[What to work on]
Nothing but a verbatim copy of the data, minus the images, should be returned.

[Data excerpt]
·····
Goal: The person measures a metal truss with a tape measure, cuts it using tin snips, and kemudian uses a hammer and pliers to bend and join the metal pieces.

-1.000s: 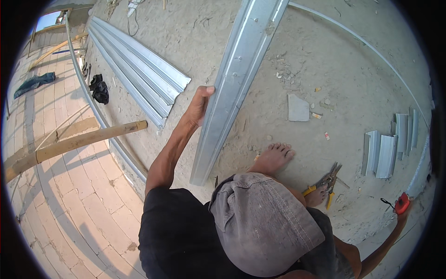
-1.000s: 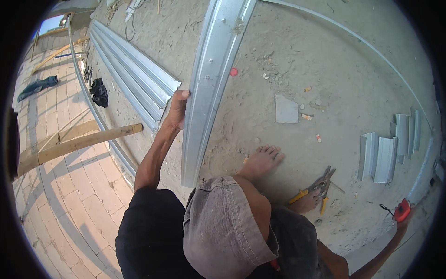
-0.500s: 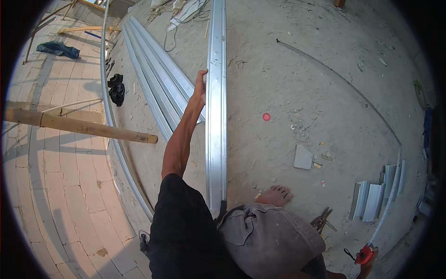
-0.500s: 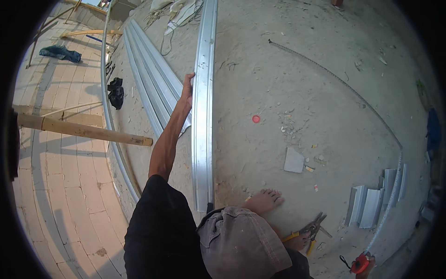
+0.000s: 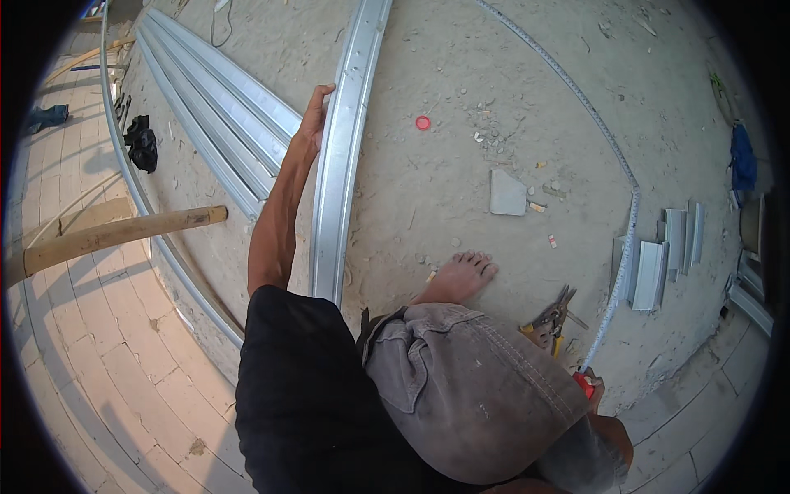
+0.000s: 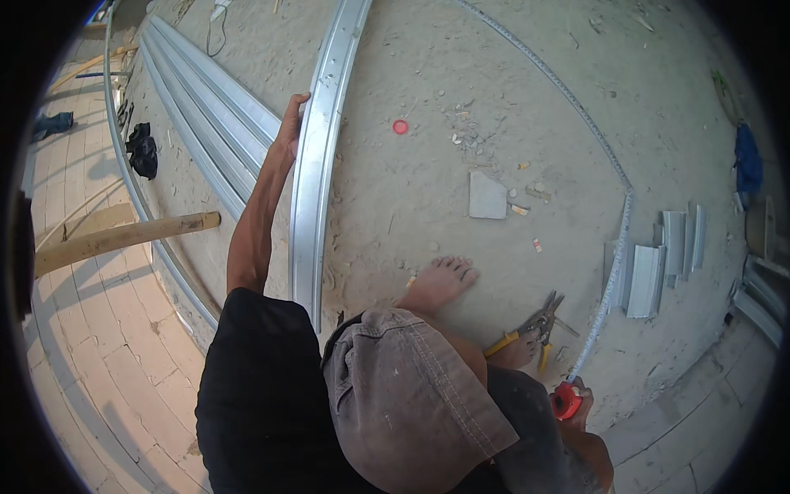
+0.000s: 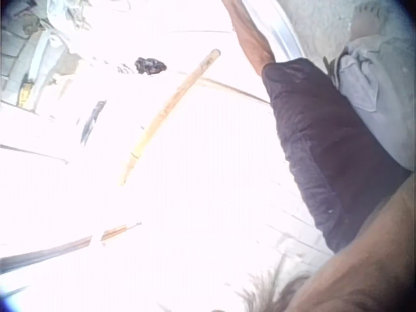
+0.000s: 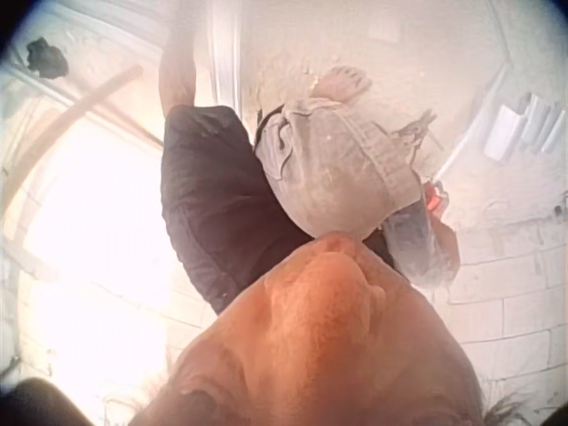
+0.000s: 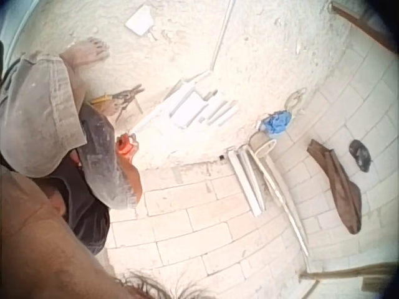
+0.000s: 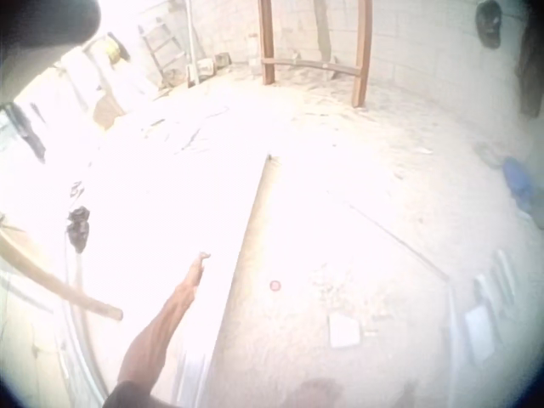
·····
[Answer space]
Goal: The person measures a metal truss with a tape measure, cuts it using tin snips, and kemudian uses a hammer and pliers to bend and join the metal pieces.

-1.000s: 
-1.000s: 
-0.500s: 
-0.500s: 
+0.000s: 
+0.000s: 
+0.000s: 
+0.000s: 
+0.000s: 
+0.000s: 

No further output is expected for this exercise.